Ratinho Jr. ganha força
O governador Beto Richa (PSDB) afirmou ontem, em entrevista no Palácio Iguaçu, que o nome do deputado federal Ratinho Jr. (PSC), um dos mais cotados para assumir o posto de vice na chapa tucana, "agrada a toda a base". No entanto, Beto disse que ainda não fez qualquer convite ao parlamentar. Ele falou que até o fim da semana irá reunir os partidos aliados para chegar a um consenso. A convenção do PSC acontece no próximo sábado, enquanto a do PSDB está programada para o domingo.

Puxador de votos
Nos bastidores, comenta-se que, caso a dupla seja eleita, Ratinho possa disputar o Palácio Iguaçu no pleito seguinte, com o apoio do tucano, que iria para o Senado. Correligionários do deputado, porém, temem que, sem um puxador de votos, será difícil aumentar a bancada na Assembleia Legislativa (AL).

Almirante Tamandaré
A Corte do Tribunal Regional Eleitoral (TRE) do Paraná decidiu anteontem, por maioria dos votos, suspender as cassações do prefeito de Almirante Tamandaré (Região Metropolitana de Curitiba), Aldnei Siqueira (PSD), e de seu vice, Antonio Claret Giordano Todeschini (PR). Ambos tinham sido condenados em fevereiro deste ano pela Justiça de primeiro grau, por terem supostamente praticado caixa dois durante as eleições de 2012. No mesmo mês, os dois recorreram ao TRE, dizendo ser necessário "restabelecer a verdade constatada nas urnas". Ainda cabe recurso da decisão.

Não afetou o pleito
O relator do processo, Jean Carlos Leeck, argumentou que o recebimento de doações sem a respectiva identificação da origem, bem como o pagamento de despesa em duplicidade, caracterizam infrações. No entanto, disse que "a pequenez das condutas irregulares denota a falta de gravidade para afetar o pleito eleitoral, acarretando a impossibilidade de aplicação das sanções previstas na Lei das Eleições".

Número de deputados
Ao tentar encerrar o julgamento sobre o número de deputados a que cada Estado terá direito na Câmara, o Supremo Tribunal Federal (STF) criou um impasse que só deve ser resolvido na semana que vem.
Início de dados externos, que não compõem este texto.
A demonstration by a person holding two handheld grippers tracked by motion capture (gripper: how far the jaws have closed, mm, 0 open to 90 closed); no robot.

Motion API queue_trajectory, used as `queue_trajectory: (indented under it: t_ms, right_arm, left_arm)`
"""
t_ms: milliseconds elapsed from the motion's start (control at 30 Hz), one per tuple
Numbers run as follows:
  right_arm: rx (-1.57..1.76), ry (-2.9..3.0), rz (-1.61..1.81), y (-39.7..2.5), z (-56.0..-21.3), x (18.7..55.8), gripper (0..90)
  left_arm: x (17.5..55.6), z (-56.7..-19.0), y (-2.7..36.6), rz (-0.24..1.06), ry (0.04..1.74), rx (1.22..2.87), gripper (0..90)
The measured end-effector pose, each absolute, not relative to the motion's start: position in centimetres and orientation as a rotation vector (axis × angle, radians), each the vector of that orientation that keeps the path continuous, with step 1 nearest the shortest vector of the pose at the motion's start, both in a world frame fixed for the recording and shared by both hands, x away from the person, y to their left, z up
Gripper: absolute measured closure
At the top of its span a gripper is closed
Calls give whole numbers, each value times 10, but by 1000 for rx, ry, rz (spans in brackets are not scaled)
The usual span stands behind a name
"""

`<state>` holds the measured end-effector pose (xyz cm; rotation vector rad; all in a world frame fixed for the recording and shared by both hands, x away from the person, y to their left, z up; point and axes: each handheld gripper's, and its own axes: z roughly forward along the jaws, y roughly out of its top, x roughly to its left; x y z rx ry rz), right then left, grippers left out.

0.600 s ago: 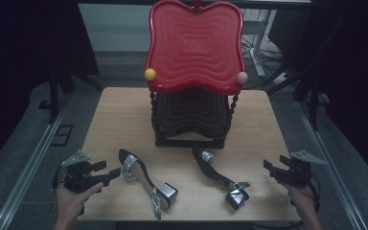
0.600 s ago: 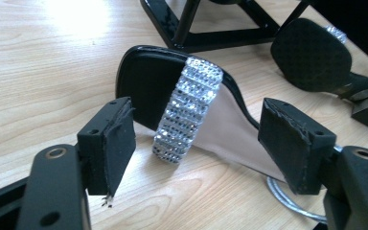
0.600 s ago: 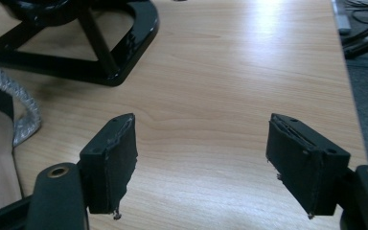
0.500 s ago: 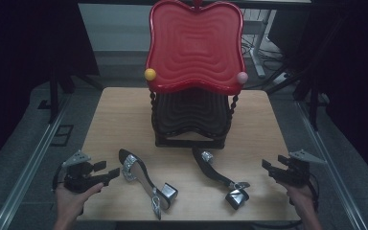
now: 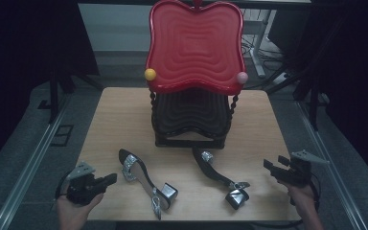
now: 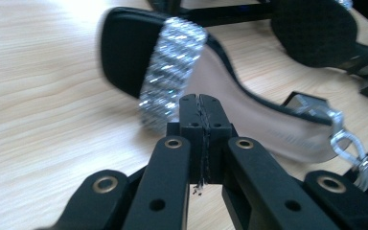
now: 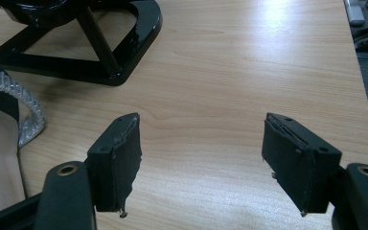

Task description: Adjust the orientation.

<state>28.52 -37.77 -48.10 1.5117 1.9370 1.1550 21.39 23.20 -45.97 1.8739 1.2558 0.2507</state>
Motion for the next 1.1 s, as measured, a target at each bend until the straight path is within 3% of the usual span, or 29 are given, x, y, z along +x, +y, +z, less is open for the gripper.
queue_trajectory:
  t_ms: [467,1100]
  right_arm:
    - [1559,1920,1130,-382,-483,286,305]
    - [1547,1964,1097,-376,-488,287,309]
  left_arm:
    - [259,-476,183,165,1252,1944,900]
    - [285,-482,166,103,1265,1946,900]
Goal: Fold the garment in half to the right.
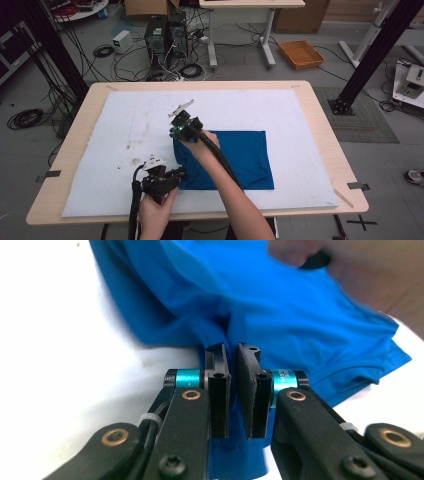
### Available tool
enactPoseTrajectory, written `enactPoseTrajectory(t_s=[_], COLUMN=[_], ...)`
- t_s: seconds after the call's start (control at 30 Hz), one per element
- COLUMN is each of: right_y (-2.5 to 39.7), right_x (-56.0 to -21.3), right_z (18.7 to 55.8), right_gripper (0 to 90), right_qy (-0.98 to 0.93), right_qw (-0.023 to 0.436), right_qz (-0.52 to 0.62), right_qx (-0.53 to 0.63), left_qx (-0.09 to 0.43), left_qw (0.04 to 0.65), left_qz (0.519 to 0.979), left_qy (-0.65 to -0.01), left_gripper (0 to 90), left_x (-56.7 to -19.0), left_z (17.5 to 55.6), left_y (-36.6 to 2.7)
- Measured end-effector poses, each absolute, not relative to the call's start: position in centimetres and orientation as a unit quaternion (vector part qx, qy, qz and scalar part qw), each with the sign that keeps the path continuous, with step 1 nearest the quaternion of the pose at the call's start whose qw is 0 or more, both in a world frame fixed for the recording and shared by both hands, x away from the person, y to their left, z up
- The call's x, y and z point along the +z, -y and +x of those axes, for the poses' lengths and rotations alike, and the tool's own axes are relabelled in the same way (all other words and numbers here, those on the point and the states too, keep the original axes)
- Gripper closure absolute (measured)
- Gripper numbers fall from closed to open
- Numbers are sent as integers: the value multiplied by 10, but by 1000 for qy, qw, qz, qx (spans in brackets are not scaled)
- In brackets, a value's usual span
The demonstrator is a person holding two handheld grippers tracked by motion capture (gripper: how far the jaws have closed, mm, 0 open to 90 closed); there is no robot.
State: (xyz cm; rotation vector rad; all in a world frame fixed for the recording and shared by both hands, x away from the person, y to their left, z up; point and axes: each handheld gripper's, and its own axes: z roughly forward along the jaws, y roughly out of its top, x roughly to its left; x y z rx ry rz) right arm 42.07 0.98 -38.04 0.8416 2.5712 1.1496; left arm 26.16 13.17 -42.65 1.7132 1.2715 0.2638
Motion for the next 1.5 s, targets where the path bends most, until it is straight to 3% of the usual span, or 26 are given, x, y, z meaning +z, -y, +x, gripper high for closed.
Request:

Na semana passada, a maioria entendeu que a atual divisão seria válida para as próximas eleições. Mas, ao reanalisar o caso ontem, o placar virou e os ministros, majoritariamente, passaram a entender que uma resolução editada pelo Tribunal Superior Eleitoral (TSE), que alterou o número de deputados por Estado, deverá ser usada para o pleito. A definição sobre o tema, no entanto, só deverá acontecer na semana que vem, uma vez que o presidente da Corte, Joaquim Barbosa, não votou ontem e terá um voto decisivo para resolver o processo na próxima sessão, marcada para 1º de julho.

Novela
O caso da divisão das bancadas começou em abril do ano passado, quando o TSE, com base numa lei de 1993, editou uma resolução e, a partir de dados populacionais do IBGE, alterou o número de deputados para as próximas eleições. De acordo com a resolução, a partir do ano que vem, Pernambuco, Rio de Janeiro, Espírito Santo, Paraná, Rio Grande do Sul e Alagoas deveriam perder, cada um, uma cadeira na Câmara, já a Paraíba e Piauí deveriam perder duas vagas cada. Os Estados do Amazonas e Santa Catarina ganhariam uma cadeira a mais, Ceará e Minas Gerais teriam mais duas vagas extras e o Pará seria reforçado com mais quatro novos deputados.

STF decide
Após editar a resolução, o TSE foi alvo de críticas do Congresso Nacional que, em dezembro passado, aprovou decreto legislativo derrubando a resolução da Justiça Eleitoral. O caso, no entanto, voltou à tona em maio, quando o TSE contrariou o Congresso e referendou sua antiga resolução dizendo que o número de cadeiras do Legislativo deveria ser alterado a partir do ano que vem. O Congresso recorreu ao STF para manter válido decreto legislativo.